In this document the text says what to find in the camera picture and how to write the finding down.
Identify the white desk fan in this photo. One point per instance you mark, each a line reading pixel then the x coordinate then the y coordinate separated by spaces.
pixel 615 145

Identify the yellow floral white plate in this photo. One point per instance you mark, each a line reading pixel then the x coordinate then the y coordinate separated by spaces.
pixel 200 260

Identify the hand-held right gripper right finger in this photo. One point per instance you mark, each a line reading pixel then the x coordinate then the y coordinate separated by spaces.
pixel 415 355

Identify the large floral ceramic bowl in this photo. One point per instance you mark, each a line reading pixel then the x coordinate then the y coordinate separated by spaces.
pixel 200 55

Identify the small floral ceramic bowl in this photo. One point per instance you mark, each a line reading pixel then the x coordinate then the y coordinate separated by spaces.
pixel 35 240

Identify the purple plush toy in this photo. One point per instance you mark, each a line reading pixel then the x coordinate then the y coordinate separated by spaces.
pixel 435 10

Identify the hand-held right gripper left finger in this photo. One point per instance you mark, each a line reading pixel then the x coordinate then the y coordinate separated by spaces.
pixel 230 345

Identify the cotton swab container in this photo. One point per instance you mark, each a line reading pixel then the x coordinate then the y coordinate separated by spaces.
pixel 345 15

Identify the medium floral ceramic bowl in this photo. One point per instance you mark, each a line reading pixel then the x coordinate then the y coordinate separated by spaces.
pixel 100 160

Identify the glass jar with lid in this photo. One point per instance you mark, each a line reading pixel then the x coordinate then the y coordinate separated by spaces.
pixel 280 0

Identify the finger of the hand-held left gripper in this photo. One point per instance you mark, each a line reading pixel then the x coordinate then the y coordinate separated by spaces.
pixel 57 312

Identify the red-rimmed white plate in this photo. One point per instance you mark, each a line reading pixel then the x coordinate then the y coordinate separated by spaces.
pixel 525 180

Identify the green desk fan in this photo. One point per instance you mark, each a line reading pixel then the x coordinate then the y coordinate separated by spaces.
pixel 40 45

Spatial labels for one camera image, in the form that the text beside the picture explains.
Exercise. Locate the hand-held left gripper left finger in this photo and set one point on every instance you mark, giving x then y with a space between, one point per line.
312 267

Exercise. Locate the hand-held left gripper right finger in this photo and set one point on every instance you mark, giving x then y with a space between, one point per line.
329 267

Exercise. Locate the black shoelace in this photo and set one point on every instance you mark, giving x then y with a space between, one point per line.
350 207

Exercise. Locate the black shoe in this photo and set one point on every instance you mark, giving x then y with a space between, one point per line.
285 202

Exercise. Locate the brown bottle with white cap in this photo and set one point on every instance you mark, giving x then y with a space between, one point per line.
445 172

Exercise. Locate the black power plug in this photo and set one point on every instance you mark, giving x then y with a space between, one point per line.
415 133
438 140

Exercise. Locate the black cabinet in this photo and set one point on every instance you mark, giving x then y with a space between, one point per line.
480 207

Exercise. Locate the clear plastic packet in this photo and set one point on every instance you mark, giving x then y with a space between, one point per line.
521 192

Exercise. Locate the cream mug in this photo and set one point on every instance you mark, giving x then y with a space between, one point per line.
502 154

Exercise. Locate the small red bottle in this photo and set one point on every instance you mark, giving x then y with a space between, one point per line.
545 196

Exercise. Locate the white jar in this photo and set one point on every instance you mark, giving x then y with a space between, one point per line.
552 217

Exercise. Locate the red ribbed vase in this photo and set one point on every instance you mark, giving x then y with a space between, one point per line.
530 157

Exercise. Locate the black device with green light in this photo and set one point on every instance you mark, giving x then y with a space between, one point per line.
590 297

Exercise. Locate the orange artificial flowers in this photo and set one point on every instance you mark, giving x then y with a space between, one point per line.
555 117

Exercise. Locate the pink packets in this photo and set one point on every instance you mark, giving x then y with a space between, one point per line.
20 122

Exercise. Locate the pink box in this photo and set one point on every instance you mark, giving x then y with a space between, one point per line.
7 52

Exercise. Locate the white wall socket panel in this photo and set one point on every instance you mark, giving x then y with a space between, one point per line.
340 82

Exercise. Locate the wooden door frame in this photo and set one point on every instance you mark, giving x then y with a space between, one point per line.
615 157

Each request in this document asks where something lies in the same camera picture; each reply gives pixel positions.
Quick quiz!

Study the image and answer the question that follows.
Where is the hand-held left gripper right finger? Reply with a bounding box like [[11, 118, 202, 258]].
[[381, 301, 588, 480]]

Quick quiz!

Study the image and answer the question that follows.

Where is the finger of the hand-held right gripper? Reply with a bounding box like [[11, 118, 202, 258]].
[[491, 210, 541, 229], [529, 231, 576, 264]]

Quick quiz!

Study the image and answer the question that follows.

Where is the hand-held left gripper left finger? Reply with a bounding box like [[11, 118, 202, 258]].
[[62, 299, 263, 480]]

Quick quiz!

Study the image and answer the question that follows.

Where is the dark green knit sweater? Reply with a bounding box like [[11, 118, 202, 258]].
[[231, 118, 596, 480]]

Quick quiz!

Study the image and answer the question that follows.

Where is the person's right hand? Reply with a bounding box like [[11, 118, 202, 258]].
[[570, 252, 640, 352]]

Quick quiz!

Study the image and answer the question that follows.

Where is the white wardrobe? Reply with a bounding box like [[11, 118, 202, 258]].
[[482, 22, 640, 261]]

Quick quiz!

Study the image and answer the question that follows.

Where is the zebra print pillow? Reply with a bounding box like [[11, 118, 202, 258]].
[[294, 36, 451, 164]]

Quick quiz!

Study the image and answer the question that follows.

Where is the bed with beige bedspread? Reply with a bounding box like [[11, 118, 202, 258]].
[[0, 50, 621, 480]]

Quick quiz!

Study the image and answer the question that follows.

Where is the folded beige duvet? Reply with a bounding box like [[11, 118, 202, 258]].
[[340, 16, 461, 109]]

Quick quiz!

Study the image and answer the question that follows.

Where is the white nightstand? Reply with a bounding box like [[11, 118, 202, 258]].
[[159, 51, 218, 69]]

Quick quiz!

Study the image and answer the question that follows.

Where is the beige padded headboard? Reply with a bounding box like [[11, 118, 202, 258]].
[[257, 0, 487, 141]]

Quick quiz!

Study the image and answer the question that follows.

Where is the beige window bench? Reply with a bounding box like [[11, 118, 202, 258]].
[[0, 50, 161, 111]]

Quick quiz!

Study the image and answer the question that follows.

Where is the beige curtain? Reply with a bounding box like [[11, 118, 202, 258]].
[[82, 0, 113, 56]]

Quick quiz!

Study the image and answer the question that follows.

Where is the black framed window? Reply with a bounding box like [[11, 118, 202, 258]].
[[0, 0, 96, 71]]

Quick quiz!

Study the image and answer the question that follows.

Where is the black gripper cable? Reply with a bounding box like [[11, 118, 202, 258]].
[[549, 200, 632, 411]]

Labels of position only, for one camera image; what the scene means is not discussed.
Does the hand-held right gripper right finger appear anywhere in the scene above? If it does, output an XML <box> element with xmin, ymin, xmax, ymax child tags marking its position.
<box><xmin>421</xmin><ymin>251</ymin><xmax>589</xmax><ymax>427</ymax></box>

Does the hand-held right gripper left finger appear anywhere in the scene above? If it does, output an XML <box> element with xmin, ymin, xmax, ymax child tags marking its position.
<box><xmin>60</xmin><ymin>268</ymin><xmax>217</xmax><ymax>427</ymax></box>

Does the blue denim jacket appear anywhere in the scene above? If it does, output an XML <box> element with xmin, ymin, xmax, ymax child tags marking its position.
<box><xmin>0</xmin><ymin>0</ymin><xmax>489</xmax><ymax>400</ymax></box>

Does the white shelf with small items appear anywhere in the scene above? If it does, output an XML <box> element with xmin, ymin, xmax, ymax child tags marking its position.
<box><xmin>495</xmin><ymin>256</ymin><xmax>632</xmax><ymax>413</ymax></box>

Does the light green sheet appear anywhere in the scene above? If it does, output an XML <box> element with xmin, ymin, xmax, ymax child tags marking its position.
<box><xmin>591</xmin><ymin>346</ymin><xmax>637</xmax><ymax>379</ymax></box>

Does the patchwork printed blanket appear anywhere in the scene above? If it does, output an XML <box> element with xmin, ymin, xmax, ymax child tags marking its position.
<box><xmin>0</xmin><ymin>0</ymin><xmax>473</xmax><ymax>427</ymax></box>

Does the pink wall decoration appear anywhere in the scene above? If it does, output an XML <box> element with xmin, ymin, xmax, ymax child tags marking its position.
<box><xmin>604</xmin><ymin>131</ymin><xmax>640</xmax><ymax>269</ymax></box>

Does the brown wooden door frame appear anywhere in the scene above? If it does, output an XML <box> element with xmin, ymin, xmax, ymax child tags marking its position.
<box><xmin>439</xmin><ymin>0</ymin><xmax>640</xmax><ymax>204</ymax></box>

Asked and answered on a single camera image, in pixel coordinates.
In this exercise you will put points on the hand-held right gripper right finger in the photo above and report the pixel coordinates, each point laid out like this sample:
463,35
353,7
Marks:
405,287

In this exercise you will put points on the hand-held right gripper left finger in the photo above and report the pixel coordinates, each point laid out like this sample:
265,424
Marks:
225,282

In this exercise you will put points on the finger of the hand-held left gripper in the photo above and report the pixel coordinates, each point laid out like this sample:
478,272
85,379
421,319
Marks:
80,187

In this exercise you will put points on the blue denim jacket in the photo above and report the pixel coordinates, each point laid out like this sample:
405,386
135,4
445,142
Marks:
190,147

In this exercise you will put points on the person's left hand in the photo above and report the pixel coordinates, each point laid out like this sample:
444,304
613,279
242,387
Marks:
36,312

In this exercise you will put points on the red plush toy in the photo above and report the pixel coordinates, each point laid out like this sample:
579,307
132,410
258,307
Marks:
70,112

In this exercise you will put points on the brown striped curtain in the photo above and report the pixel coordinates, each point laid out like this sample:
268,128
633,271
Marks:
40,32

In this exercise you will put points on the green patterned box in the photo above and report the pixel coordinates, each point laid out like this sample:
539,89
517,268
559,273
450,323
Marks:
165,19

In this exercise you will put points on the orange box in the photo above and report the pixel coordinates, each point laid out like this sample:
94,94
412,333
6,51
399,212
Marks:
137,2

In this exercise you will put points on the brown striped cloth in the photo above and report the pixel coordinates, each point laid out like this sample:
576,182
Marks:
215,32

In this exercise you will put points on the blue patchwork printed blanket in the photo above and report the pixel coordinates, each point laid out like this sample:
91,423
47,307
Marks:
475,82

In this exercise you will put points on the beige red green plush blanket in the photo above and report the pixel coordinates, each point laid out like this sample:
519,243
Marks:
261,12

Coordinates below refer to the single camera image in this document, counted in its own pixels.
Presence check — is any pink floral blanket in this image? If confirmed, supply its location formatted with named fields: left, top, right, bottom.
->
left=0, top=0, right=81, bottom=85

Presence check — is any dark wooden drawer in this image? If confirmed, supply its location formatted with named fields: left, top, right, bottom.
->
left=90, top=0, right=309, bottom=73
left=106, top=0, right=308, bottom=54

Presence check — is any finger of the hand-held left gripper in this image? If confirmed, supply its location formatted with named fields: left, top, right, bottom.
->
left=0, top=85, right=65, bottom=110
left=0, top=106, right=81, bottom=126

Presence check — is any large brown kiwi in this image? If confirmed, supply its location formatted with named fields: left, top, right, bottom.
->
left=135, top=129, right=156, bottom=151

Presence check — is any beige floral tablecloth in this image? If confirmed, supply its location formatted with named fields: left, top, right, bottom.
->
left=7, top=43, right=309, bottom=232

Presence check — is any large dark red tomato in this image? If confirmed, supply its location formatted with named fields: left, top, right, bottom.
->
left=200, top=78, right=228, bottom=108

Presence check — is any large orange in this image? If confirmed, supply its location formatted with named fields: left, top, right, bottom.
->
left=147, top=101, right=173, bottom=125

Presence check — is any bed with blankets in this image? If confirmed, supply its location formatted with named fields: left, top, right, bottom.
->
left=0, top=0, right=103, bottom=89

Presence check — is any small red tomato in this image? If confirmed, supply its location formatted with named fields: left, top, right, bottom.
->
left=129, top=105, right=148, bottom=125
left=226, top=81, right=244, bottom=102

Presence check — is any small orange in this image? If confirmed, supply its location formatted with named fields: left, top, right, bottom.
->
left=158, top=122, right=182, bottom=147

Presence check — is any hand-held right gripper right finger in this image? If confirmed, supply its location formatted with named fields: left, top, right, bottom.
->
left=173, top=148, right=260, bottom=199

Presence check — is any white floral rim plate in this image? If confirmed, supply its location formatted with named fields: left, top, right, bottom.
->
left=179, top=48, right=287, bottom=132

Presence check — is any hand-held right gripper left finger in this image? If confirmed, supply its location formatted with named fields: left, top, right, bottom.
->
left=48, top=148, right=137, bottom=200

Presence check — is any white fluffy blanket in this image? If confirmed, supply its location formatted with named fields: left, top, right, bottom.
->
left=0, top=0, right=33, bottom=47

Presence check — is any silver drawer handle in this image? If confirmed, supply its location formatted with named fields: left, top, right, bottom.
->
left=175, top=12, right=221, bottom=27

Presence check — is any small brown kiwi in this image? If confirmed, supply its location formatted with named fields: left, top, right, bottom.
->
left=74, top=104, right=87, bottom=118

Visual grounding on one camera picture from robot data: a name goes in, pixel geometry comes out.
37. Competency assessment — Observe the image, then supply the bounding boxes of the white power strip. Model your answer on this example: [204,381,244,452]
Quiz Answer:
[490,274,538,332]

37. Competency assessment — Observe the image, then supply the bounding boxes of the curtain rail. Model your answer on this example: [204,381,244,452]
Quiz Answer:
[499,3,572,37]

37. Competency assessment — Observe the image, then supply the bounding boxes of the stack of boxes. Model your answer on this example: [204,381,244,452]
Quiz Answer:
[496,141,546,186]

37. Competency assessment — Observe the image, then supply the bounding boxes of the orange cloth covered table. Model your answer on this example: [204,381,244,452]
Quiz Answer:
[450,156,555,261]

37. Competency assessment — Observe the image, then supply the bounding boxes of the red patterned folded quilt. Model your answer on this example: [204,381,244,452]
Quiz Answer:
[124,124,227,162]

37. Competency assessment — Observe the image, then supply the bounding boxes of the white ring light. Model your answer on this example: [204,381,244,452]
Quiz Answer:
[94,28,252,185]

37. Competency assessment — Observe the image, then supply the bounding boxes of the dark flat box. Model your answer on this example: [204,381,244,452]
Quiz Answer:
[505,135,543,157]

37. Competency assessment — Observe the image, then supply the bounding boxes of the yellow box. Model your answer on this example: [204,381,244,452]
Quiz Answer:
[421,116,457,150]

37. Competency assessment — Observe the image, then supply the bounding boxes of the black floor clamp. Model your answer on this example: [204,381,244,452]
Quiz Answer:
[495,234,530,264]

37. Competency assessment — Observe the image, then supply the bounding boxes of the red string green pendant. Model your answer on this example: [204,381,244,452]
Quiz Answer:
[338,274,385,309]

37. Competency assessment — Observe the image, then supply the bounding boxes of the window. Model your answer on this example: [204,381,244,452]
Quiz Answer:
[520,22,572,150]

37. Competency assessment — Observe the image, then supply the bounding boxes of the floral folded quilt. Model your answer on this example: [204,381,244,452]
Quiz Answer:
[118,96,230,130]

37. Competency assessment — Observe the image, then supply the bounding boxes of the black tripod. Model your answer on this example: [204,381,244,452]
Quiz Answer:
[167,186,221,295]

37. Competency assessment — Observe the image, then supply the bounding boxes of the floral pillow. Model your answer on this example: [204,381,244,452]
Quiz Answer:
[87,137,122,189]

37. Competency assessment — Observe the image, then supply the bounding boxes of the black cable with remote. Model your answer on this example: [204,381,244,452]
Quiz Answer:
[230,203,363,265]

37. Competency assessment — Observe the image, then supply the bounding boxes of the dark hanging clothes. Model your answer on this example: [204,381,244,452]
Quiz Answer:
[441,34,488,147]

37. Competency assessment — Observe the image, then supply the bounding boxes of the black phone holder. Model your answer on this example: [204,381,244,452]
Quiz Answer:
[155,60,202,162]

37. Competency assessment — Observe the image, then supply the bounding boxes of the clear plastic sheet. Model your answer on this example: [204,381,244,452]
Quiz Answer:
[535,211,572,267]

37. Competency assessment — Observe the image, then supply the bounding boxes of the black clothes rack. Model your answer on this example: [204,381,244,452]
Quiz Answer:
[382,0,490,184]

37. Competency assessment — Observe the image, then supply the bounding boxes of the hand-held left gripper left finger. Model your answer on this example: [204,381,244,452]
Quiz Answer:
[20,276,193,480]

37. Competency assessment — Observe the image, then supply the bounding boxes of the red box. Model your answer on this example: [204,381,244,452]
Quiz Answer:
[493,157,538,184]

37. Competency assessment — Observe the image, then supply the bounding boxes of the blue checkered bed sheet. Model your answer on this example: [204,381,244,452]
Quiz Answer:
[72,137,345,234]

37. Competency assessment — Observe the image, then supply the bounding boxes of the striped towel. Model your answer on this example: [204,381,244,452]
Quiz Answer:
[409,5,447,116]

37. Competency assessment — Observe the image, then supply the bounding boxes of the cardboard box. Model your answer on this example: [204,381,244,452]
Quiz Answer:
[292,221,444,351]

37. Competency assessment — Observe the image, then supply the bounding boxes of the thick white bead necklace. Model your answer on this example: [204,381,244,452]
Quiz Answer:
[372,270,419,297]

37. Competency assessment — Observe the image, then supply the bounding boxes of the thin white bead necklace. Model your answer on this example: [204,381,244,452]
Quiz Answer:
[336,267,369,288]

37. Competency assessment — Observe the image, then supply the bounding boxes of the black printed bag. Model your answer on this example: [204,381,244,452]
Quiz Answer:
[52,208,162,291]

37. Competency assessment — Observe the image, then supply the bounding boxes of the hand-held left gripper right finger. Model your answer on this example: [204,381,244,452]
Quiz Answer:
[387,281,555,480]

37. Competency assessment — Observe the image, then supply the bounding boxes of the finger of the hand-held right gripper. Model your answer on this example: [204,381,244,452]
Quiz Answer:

=-=-=-=-=

WHAT NEEDS TO BE DONE: What lines in the data include the string "quilt"? Copy each one.

YOUR RESPONSE:
37. Competency assessment — Observe the image, then supply the bounding boxes of the red patterned folded quilt. Model your answer on this example: [204,381,244,452]
37. Competency assessment — Observe the image, then supply the bounding boxes of the floral folded quilt. Model your answer on this example: [204,381,244,452]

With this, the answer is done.